A 25 ans, Chalit a décidé de franchir le pas et de devenir un homme. Une clinique d’un genre nouveau à Bangkok l’épaule, avec comme ambition de briser la solitude des transsexuels, souvent livrés à une dangereuse automédication en Asie.
"Je m’en remets aux médecins. Je ne fais pas ça moi-même, afin que ce ne soit pas dangereux", explique Chalit Pongpitakwiset (à droite sur la photo), employée d’une société informatique qui se contentait jusqu’ici d’un look de garçon manqué.
Quelques jours après avoir reçu sa première injection de testostérone, Chalit revient faire un bilan à Tangerine, petite clinique dédiée au suivi des transsexuels, à deux pas d’une prestigieuse université de Bangkok.
Elle est financée par des partenaires internationaux et hébergée dans un centre de dépistage du sida de la Croix-Rouge, notamment l’agence de développement américaine USAIDS.
La clinique est un programme pilote en Asie qui pourrait essaimer dans la région. Son implantation en Thaïlande ne doit rien au hasard, le royaume étant réputé pour la visibilité de ses transsexuels et son industrie des opérations de changement de sexe. Mais ici comme ailleurs en Asie-Pacifique, région qui compterait plus de neuf millions de personnes "transgenres" selon des estimations de l’ONU, l’accompagnement des patients sur le long terme est négligé.
Les hormones s’achètent sur internet ou dans des pharmacies peu regardantes, avec en guise de conseillers en posologie les amis et forums de discussion sur internet. Chalit a consulté un psychiatre pendant plusieurs mois avant de franchir le pas, même si en Thaïlande, ce n’est obligatoire qu’avant une opération de changement de sexe, pas une "simple" prise d’hormones.
"J’ai conscience depuis l’enfance que je suis un homme. J’ai passé 25 ans dans la peau d’une femme. Je veux me transformer en ce que je suis vraiment. Les hormones font faire cesser mes règles, changer ma voix, faire pousser une barbe et développer mes muscles", détaille Chalit, qui reçoit une injection de testostérone toutes les deux semaines. Pour l’heure, seule une vingtaine de patients, dont une majorité de femmes voulant devenir hommes, sont suivis à Tangerine, où les médecins évoquent avec eux les effets secondaires tus par les sites internet.
Le centre propose également de suivre les transsexuels laissés trop rapidement à eux-mêmes après une opération de changement de sexe, afin notamment de prévenir les infections génitales. "La plupart des cliniques procédant aux opérations ne proposent qu’un suivi médical à court terme", déplore le docteur Nittaya Phanuphak, responsable de Tangerine.
Elle pointe également du doigt le danger de la surconsommation d’hormones (maladies du foie ou cardio-vasculaires), par des jeunes soucieux d’obtenir des changements rapides de leur corps. "Parmi les gens qui font des injections d’hormones en dehors de la clinique, nombreux sont ceux qui les achètent sur internet ou au marché noir", s’inquiète-t-elle.
"Cela fait deux ans que je prends des hormones moi-même", confirme Benyapon Chimsud, jeune diplômé d’une grande université de Bangkok ressemblant déjà fortement à une femme. Pour les doses, "je consulte mes amis", explique celle qui prend aussi la pilule contraceptive, en libre service en Thaïlande, montrant les ampoules d’hormones qu’il s’apprête à aller se faire injecter dans une petite clinique de quartier.
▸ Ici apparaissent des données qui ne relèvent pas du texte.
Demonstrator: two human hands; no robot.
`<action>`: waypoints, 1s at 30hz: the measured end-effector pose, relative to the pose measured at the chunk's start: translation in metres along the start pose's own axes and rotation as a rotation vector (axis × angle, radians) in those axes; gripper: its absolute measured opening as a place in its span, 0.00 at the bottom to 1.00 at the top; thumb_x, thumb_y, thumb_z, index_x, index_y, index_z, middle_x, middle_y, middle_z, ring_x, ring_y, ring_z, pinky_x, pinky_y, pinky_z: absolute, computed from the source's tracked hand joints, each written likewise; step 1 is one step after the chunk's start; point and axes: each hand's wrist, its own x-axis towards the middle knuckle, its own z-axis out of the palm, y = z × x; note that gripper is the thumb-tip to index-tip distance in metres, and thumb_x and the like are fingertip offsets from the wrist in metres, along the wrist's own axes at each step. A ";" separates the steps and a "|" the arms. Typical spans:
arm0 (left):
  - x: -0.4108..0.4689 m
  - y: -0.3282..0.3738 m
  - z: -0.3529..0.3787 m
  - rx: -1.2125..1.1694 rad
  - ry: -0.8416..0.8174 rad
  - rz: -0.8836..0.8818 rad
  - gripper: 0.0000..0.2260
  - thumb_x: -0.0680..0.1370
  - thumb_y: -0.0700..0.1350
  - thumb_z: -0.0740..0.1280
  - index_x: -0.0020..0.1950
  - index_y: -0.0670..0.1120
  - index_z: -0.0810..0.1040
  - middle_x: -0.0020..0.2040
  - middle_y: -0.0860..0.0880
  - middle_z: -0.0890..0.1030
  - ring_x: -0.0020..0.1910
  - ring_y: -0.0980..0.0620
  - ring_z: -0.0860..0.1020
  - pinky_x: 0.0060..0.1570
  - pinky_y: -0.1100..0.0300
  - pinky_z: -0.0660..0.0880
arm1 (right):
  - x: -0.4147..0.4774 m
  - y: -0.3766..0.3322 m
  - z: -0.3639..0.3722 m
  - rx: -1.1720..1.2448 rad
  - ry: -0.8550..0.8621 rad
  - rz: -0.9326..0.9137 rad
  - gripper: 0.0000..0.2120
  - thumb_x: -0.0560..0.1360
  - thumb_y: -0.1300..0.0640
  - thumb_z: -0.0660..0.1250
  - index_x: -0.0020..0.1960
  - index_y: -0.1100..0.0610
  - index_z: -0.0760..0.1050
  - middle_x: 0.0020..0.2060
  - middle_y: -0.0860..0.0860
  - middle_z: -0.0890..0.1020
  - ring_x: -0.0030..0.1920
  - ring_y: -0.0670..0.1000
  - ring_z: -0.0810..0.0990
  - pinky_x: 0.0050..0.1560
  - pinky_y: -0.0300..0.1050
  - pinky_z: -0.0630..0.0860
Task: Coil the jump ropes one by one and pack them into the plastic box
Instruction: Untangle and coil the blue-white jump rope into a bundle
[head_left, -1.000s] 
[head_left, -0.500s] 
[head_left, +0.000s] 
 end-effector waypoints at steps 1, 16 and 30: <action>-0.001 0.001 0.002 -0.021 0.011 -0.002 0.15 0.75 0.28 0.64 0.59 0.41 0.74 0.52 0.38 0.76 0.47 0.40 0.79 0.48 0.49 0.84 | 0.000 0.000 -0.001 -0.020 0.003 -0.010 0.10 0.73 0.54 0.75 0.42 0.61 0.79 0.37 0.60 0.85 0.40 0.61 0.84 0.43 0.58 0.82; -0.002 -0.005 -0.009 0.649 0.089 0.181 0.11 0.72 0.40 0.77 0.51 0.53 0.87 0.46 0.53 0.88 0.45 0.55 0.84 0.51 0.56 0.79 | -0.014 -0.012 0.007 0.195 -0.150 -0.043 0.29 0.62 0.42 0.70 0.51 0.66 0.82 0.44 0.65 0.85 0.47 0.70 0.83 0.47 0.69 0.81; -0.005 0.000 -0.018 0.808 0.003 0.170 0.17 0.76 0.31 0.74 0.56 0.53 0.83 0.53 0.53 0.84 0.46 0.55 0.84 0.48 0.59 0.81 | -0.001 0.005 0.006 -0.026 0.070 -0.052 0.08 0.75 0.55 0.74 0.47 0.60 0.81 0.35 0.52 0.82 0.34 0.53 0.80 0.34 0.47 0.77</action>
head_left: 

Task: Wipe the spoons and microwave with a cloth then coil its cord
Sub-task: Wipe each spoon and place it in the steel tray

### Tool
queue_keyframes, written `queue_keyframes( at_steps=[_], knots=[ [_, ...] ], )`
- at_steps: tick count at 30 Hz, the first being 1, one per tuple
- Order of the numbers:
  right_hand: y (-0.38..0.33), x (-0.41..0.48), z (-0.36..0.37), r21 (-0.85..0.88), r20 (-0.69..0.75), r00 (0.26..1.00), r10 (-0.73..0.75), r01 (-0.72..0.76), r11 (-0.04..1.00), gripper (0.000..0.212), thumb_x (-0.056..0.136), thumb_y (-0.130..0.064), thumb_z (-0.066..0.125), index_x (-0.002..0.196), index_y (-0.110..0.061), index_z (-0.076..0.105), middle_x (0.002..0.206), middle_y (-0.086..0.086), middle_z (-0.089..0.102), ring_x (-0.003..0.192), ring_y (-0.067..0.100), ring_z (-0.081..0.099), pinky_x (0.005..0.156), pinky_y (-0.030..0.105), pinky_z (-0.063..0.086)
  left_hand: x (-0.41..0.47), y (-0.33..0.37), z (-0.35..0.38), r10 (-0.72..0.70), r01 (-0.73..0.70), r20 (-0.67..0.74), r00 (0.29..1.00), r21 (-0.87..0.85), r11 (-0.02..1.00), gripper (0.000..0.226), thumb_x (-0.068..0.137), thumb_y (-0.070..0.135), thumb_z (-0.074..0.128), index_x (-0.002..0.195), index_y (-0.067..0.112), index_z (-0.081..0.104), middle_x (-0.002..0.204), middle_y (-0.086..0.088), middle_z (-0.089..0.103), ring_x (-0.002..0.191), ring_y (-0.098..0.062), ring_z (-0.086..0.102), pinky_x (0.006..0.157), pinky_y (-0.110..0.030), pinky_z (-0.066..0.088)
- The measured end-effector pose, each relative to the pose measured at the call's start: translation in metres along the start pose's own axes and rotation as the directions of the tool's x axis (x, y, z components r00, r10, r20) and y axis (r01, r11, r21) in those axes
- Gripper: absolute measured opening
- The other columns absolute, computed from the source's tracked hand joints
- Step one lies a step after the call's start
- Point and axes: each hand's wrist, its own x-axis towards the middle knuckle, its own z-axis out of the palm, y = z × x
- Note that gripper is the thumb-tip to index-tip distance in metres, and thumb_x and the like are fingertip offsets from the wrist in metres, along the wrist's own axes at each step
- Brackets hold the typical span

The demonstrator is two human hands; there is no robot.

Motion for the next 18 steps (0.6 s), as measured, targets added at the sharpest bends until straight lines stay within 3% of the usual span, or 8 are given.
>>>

Les associations de défense des droits des transsexuels comme l’Asia-Pacific Transgender Network (APTN) pointent du doigt l’absence de prise en charge de ce sujet de santé publique. "Il n’y a pas de directives officielles claires concernant l’administration et la surveillance des traitements hormonaux parmi les personnes transgenres", explique Joe Wong, de l’APTN, réclamant plus largement des soins "accessibles" pour tous les transsexuels. Le docteur Nittaya note quant à elle en Thaïlande une "discrimination", "intentionnelle ou non", dans les services de santé classiques.
Car, derrière son apparence de libéralité, notamment envers les transsexuels, la Thaïlande est une société qui reste conservatrice. Jusqu’en 2012, la transsexualité était considérée comme une maladie mentale par l’armée. Et le changement de genre n’est toujours pas reconnu légalement, le sexe d’origine restant celui indiqué dans le passeport, ce qui rend délicat par exemple le suivi dans un service de gynécologie classique.
Quelques jours avant de commencer son traitement, Chalit, qui envisage de se faire opérer, s’est fait graver la formule de la molécule de la testostérone sur le bras. "Je vais devoir prendre des hormones toute ma vie. Ce tatouage restera lui aussi avec moi toute ma vie".